→ TASK REQUIREMENTS
Which lines run from the one containing "Where is the white" to the end of the listing? Copy them out exactly, leaving out the rest.
======== INFORMATION PROVIDED ========
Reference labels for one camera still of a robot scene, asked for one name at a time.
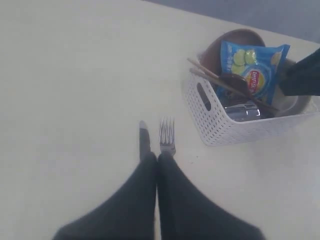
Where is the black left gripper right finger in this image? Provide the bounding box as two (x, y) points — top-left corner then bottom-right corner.
(157, 152), (265, 240)

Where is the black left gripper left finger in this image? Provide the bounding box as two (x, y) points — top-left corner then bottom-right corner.
(53, 152), (157, 240)

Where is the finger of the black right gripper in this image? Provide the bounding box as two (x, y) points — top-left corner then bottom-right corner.
(278, 48), (320, 96)

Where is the speckled white ceramic bowl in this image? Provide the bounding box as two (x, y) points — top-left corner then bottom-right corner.
(273, 58), (312, 118)

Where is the blue Lays chips bag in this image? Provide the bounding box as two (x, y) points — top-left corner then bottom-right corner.
(220, 40), (290, 105)

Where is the dark brown wooden spoon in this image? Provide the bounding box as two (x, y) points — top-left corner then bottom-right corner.
(219, 73), (278, 118)

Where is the wooden chopstick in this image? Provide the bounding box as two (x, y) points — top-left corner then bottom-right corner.
(189, 68), (280, 112)
(187, 58), (219, 79)

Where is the silver table knife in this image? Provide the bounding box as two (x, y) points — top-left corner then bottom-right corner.
(139, 120), (151, 162)

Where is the silver fork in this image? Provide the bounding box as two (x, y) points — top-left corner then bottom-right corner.
(159, 116), (176, 156)

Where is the brown round plate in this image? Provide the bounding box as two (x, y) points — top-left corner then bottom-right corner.
(199, 28), (266, 76)

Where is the white perforated plastic basket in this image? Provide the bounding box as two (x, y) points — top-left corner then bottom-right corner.
(183, 71), (320, 147)
========
→ ANSWER FOR THIS EXERCISE
Where is the white perforated plastic basket in this image? Provide the bounding box as two (x, y) points — top-left corner then bottom-right corner.
(183, 71), (320, 147)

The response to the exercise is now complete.